Action item – Each entry, in full: copy it out exactly.

=====

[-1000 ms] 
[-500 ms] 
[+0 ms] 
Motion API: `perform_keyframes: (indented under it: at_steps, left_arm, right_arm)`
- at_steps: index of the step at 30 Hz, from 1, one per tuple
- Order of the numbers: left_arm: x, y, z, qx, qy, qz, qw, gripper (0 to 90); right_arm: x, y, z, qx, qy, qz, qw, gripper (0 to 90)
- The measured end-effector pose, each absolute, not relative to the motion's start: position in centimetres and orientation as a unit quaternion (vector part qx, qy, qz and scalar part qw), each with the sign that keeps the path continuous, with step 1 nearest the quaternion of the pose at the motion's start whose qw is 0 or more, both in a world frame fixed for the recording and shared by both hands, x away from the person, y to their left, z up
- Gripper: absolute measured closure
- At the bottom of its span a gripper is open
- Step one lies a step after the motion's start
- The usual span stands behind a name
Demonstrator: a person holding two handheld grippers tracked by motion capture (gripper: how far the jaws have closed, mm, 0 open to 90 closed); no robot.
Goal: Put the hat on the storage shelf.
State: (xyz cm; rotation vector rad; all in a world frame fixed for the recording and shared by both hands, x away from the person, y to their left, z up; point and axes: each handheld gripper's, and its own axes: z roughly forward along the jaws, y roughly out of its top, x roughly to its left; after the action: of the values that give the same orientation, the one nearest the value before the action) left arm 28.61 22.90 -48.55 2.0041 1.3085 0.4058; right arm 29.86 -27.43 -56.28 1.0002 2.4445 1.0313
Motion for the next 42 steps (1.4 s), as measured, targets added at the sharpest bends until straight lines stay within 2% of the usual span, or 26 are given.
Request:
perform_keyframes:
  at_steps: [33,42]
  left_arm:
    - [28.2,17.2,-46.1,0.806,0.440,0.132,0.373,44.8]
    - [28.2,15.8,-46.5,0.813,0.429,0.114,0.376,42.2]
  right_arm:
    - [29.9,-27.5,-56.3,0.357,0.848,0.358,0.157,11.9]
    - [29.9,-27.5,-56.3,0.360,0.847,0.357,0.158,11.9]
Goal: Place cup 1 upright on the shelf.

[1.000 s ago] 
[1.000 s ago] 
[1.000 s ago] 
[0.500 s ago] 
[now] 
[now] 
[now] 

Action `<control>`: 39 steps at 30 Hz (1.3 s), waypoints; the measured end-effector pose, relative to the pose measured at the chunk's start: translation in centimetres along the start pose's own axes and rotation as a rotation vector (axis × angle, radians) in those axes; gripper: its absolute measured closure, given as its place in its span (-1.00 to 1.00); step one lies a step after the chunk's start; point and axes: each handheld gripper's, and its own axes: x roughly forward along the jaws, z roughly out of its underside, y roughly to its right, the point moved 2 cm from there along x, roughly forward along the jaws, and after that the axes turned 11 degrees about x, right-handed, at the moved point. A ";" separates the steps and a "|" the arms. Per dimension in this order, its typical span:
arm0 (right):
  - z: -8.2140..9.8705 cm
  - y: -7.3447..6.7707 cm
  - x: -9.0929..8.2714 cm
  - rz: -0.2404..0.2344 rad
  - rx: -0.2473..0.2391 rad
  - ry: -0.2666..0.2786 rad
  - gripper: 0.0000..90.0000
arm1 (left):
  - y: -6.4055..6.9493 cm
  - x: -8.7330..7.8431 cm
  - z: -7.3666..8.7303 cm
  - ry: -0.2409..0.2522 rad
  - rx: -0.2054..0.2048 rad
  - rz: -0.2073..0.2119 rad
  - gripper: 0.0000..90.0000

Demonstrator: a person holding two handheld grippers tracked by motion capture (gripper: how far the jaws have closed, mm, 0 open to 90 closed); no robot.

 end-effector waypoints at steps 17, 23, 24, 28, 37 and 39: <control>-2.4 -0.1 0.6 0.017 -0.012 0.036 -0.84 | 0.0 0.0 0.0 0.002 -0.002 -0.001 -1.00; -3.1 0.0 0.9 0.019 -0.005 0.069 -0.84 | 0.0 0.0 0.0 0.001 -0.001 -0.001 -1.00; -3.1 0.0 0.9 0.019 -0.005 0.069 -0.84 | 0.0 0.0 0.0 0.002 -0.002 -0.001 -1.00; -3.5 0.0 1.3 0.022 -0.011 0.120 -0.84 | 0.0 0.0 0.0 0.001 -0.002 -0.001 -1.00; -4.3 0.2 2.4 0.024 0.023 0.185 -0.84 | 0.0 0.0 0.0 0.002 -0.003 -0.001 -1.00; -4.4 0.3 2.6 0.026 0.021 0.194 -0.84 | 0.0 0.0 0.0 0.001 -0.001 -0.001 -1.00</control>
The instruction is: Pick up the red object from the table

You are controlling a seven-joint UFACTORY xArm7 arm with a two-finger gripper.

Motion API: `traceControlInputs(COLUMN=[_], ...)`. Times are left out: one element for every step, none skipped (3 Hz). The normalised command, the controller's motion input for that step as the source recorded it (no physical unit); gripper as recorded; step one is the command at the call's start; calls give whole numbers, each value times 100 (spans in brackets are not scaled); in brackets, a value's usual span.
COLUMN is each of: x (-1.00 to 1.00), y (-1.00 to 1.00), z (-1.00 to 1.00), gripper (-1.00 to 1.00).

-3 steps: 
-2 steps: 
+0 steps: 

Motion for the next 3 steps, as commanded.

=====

Output for this exercise –
[-1000 ms] 
[-500 ms] 
[+0 ms] 
Motion API: `perform_keyframes: (indented under it: at_steps, left_arm, right_arm)`
- at_steps: index of the step at 30 Hz, from 1, one per tuple
- Order of the numbers: left_arm: x, y, z, qx, qy, qz, qw, gripper (0 to 90); right_arm: x, y, z, qx, qy, qz, qw, gripper (0 to 90)
- The measured end-effector pose, each absolute, not relative to the motion's start: position in centimetres and orientation as a unit quaternion (vector part qx, qy, qz and scalar part qw), each with the sign that keeps the path continuous, with step 1 nearest the quaternion of the pose at the motion's start whose qw is 0 or more, both in a world frame fixed for the recording and shared by both hands, x away from the person, y to their left, z up
- Gripper: absolute measured closure
- At the bottom of its span a gripper is open
- Step one lies a step after the motion's start
- The usual span stands behind a name
Demonstrator: a person holding two handheld grippers tracked by motion capture (gripper: how far the jaws have closed, mm, 0 open to 90 closed); no robot.
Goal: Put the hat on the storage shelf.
State: (xyz cm; rotation vector rad; all in a world frame fixed for the recording and shared by both hands, x away from the person, y to their left, z up; point and axes: each handheld gripper's, and its own axes: z roughly forward along the jaws, y roughly out of its top, x roughly to its left; after the action: of the values that give the same orientation, the one nearest the value before the action) left arm 28.61 22.90 -48.55 2.0041 1.3085 0.4058; right arm 29.86 -27.43 -56.28 1.0002 2.4445 1.0313
Motion for the next 42 steps (1.4 s), as measured, targets added at the sharpest bends until straight lines stay within 2% of the usual span, or 26 are given.
Request:
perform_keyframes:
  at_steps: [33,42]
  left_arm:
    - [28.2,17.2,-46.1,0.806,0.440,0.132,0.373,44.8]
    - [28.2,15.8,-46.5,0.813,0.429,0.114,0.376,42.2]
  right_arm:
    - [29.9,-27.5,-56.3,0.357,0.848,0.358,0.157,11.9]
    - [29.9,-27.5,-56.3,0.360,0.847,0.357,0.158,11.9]
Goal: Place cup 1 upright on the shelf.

[1.000 s ago] 
[1.000 s ago] 
[1.000 s ago] 
[0.500 s ago] 
[now] 
[now] 
[now] 

Action `<control>`: 39 steps at 30 Hz (1.3 s), waypoints; the measured end-effector pose, relative to the pose measured at the chunk's start: translation in centimetres along the start pose's own axes and rotation as a rotation vector (axis × angle, radians) in those axes; gripper: its absolute measured closure, given as its place in its span (-1.00 to 1.00); step one lies a step after the chunk's start; point and axes: each handheld gripper's, and its own axes: x roughly forward along the jaws, z roughly out of its underside, y roughly to its right, the point moved 2 cm from there along x, roughly forward along the jaws, and after that the axes turned 11 degrees about x, right-handed, at the moved point. A ";" separates the steps and a "|" the arms. Per dimension in this order, its typical span:
arm0 (right):
  - z: -8.2140..9.8705 cm
  - y: -7.3447..6.7707 cm
  - x: -9.0929..8.2714 cm
  - rz: -0.2404..0.2344 rad
  - rx: -0.2473..0.2391 rad
  - ry: -0.2666..0.2786 rad
  - gripper: 0.0000..90.0000
arm1 (left):
  - y: -6.4055..6.9493 cm
  - x: -8.7330..7.8431 cm
  - z: -7.3666..8.7303 cm
  - ry: -0.2409..0.2522 rad
  - rx: -0.2054..0.2048 rad
  - rz: -0.2073..0.2119 rad
  - gripper: 0.0000..90.0000

Demonstrator: a person holding two handheld grippers tracked by motion capture (gripper: how far the jaws have closed, mm, 0 open to 90 closed); no robot.

 end-effector waypoints at steps 17, 23, 24, 28, 37 and 39: <control>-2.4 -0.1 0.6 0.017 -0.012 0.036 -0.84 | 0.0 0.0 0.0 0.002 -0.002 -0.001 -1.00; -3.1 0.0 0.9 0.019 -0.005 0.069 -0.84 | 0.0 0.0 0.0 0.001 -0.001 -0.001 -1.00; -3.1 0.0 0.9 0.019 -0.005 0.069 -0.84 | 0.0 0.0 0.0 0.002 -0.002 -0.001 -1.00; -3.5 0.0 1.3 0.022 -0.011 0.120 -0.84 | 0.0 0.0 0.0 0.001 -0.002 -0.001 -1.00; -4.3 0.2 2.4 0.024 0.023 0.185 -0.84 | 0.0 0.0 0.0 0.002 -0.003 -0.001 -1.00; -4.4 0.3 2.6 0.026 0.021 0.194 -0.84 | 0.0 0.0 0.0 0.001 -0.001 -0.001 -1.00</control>
The instruction is: Pick up the red object from the table

You are controlling a seven-joint UFACTORY xArm7 arm with a two-finger gripper.

Motion API: `traceControlInputs(COLUMN=[_], ...)`. Times are left out: one element for every step, none skipped (3 Hz). The normalised command, the controller's motion input for that step as the source recorded it (no physical unit); gripper as recorded; step one is the command at the call's start; calls give whole numbers, each value times 100 (spans in brackets are not scaled); in brackets, a value's usual span.
COLUMN is each of: x (-1.00 to 1.00), y (-1.00 to 1.00), z (-1.00 to 1.00), gripper (-1.00 to 1.00).

-3 steps: 
-2 steps: 
+0 steps: 

Motion for the next 3 steps, as commanded.

The generated output is now complete.